§ TASK OBJECTIVE:
Your answer should consist of each line from the data below that contains "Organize".
++++ RAW DATA
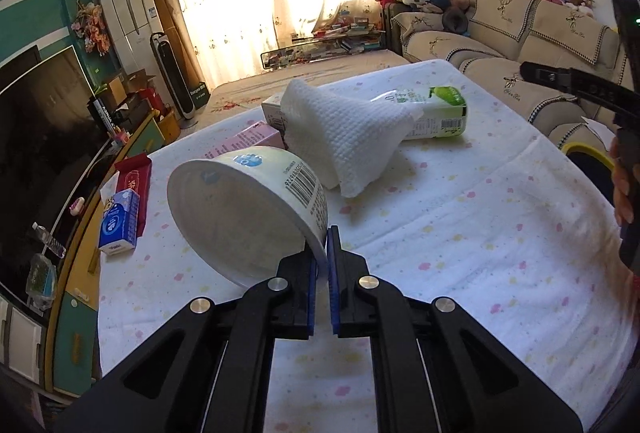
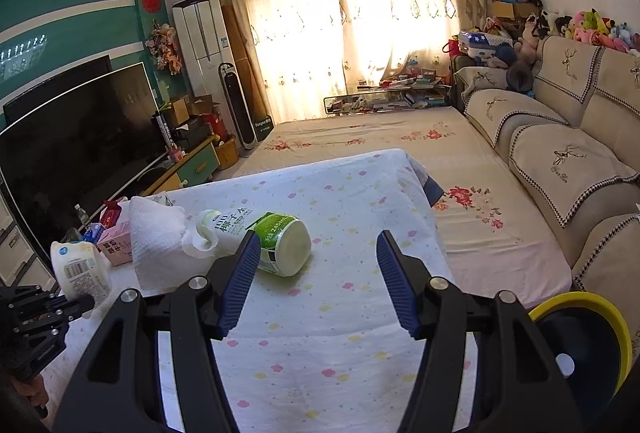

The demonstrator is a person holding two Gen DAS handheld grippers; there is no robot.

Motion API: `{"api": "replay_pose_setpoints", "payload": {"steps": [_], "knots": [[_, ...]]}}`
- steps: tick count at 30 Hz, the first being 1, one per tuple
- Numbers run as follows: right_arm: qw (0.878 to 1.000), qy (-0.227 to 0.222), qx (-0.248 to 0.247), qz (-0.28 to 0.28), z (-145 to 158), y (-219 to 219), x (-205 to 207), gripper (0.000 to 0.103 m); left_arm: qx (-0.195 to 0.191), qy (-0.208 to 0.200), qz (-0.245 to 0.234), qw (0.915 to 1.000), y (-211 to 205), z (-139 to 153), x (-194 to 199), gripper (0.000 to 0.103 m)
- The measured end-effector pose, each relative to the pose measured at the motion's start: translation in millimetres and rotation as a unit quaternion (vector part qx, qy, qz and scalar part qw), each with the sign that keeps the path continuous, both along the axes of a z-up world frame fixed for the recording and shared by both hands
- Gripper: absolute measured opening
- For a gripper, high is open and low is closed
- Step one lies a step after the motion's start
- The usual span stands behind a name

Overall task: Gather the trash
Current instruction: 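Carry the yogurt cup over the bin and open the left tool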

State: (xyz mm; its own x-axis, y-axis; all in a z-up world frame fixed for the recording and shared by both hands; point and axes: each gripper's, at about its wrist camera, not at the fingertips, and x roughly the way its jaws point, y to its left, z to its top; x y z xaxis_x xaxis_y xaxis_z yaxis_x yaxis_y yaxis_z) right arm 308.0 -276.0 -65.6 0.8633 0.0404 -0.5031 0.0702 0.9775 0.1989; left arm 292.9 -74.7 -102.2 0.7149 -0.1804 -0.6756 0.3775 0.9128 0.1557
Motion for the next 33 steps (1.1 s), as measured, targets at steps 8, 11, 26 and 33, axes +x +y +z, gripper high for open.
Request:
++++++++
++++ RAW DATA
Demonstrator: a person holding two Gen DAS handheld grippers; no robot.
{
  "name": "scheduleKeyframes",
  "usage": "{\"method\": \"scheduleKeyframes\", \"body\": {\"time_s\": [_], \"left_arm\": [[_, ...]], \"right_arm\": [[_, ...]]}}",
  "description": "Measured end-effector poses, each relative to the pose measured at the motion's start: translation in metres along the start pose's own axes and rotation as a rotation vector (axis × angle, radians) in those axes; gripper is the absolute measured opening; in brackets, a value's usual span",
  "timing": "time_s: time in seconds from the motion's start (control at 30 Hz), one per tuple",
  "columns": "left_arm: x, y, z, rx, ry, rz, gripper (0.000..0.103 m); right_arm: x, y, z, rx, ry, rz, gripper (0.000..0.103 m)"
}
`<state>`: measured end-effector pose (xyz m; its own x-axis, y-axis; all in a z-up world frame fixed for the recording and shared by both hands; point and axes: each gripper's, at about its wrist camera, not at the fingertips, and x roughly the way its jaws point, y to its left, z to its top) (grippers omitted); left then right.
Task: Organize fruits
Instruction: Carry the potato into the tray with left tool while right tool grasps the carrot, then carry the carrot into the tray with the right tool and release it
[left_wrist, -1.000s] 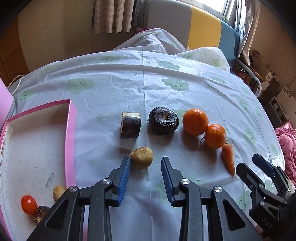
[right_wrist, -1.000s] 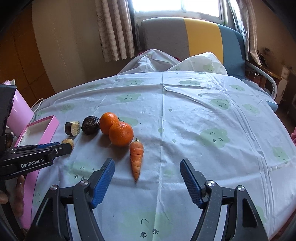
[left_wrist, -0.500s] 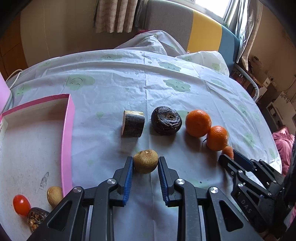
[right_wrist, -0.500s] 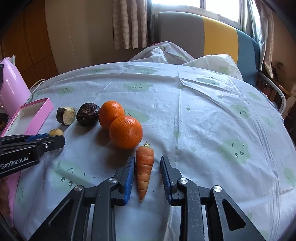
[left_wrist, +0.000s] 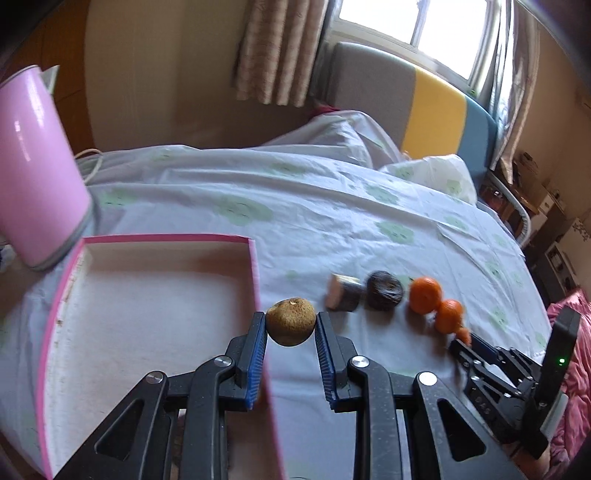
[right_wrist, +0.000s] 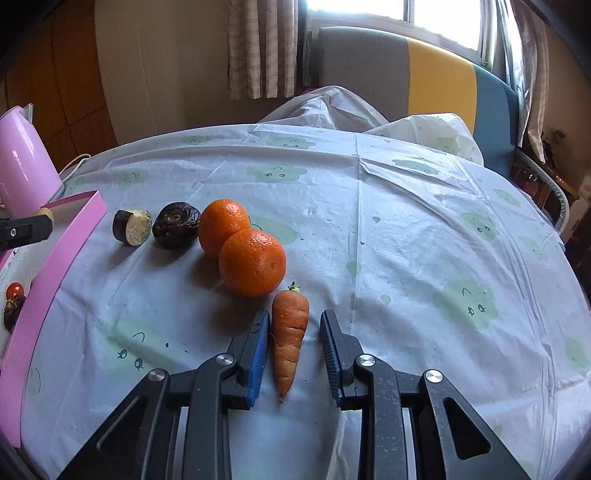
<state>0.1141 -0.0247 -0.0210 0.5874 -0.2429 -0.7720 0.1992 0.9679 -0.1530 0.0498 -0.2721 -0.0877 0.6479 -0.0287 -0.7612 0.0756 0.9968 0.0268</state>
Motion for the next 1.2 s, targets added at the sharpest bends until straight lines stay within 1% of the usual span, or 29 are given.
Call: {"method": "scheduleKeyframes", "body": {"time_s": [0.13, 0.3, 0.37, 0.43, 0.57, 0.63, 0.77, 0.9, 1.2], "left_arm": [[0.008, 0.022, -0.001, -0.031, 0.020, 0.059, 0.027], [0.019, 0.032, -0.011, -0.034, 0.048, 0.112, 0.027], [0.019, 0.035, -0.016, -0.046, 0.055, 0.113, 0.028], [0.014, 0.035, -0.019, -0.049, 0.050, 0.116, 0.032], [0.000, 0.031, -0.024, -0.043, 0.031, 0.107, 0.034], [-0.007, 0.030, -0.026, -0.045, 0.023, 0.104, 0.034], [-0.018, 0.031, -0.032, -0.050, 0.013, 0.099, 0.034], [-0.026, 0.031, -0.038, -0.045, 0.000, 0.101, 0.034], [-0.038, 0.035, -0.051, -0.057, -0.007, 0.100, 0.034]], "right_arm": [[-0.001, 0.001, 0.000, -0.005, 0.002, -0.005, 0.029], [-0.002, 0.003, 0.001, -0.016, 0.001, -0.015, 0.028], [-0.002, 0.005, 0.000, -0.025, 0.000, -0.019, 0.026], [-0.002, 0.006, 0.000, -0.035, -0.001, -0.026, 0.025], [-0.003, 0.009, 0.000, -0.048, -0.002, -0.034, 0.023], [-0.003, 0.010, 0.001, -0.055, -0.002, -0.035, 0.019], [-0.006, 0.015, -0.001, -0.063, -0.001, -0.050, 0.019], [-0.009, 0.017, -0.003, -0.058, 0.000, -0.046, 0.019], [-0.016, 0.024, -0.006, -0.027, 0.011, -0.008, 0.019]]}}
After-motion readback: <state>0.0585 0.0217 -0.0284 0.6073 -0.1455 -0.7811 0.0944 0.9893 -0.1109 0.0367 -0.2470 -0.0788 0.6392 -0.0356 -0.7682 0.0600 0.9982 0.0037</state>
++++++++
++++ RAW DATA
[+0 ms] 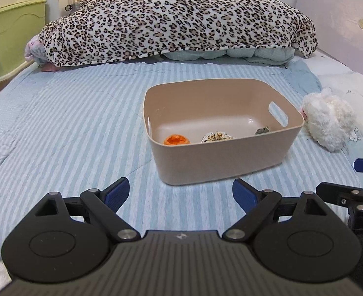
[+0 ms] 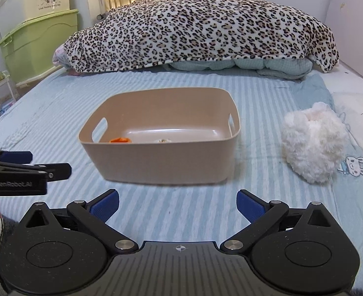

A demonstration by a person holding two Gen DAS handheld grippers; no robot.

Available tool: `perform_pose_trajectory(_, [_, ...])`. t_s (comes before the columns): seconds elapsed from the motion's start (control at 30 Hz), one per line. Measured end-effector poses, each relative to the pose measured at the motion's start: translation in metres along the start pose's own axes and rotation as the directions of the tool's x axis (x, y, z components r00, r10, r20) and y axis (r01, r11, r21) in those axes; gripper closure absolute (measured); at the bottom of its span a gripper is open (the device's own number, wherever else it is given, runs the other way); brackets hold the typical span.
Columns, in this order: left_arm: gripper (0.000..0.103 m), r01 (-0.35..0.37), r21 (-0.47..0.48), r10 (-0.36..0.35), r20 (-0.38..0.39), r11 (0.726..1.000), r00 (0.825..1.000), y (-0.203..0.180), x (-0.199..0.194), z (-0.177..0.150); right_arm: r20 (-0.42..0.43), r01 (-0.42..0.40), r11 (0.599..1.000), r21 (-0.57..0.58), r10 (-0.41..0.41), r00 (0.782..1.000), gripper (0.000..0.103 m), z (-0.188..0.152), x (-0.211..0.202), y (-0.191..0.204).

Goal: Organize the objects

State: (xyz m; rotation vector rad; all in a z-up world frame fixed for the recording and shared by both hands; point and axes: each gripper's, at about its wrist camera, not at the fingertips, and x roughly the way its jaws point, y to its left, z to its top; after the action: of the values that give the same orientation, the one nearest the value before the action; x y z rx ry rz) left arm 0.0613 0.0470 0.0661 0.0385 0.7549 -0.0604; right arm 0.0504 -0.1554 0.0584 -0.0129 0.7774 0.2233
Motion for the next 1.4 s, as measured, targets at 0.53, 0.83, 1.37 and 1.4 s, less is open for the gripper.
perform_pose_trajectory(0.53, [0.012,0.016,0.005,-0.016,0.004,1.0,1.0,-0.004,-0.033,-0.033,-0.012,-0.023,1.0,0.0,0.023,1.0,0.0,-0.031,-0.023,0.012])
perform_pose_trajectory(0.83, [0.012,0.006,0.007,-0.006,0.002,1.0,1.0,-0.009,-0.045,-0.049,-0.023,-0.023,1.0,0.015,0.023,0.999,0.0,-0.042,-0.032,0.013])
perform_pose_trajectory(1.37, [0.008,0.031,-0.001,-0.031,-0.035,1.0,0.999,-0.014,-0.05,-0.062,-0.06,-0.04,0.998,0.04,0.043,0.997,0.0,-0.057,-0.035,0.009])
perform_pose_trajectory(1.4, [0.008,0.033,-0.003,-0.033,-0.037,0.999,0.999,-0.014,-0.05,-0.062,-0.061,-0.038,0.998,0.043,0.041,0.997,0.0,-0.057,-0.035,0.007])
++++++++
§ EXPECTED ANSWER:
Task: Organize fruits
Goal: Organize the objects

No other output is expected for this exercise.